**Task to carry out:** Find the string "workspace" in the data, then copy every line where it is found.
== Segment start ==
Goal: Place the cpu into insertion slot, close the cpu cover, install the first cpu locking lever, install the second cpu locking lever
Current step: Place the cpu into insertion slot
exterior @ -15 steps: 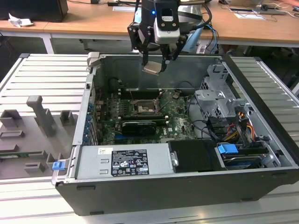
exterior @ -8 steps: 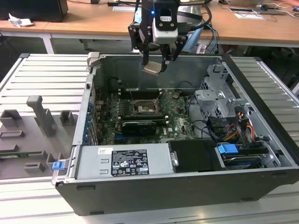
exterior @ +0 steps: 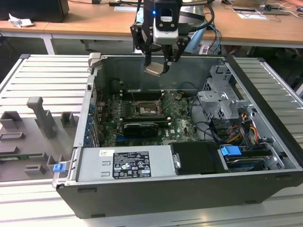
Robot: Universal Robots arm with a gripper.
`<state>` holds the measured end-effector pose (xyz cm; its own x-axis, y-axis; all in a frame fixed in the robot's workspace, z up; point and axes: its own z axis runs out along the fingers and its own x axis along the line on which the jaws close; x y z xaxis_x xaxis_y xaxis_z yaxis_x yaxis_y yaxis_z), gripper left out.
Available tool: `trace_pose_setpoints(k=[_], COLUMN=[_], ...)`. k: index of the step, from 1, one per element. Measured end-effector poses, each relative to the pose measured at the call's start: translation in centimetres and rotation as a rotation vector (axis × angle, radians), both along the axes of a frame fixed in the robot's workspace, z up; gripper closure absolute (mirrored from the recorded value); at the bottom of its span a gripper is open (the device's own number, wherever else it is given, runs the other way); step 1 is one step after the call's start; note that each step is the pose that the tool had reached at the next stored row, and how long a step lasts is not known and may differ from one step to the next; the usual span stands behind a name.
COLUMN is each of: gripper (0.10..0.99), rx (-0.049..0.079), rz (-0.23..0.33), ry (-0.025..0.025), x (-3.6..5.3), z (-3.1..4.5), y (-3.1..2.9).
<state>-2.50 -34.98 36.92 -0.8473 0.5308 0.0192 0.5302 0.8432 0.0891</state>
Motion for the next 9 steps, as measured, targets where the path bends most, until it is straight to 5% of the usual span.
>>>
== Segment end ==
**Answer to the problem:**
`<state>` holds the measured end-effector pose (xyz cm; its own x-axis, y-axis; all in a frame fixed in the robot's workspace, z up; point and axes: its own z axis runs out along the fingers and its own x axis along the line on which the jaws close; x y z xaxis_x xaxis_y xaxis_z yaxis_x yaxis_y yaxis_z), gripper left out.
Available tool: `trace_pose_setpoints(k=[_], COLUMN=[_], ...)`. k: index of the step, from 1, one per element. Measured end-effector poses, each relative to the pose measured at the call's start: translation in centimetres and rotation as a rotation vector (axis × angle, radians), both along the axes of a frame fixed in the robot's workspace, z up; gripper closure absolute (mirrored from the recorded value); at the bottom of its span a gripper is open (the device's own number, wherever else it is given, runs the other way); step 1 is one step after the call's start; note that each step is the pose that the tool had reached at the next stored row, and how long a step lasts is not known and may differ from one step to the next; the usual span stands behind a name.

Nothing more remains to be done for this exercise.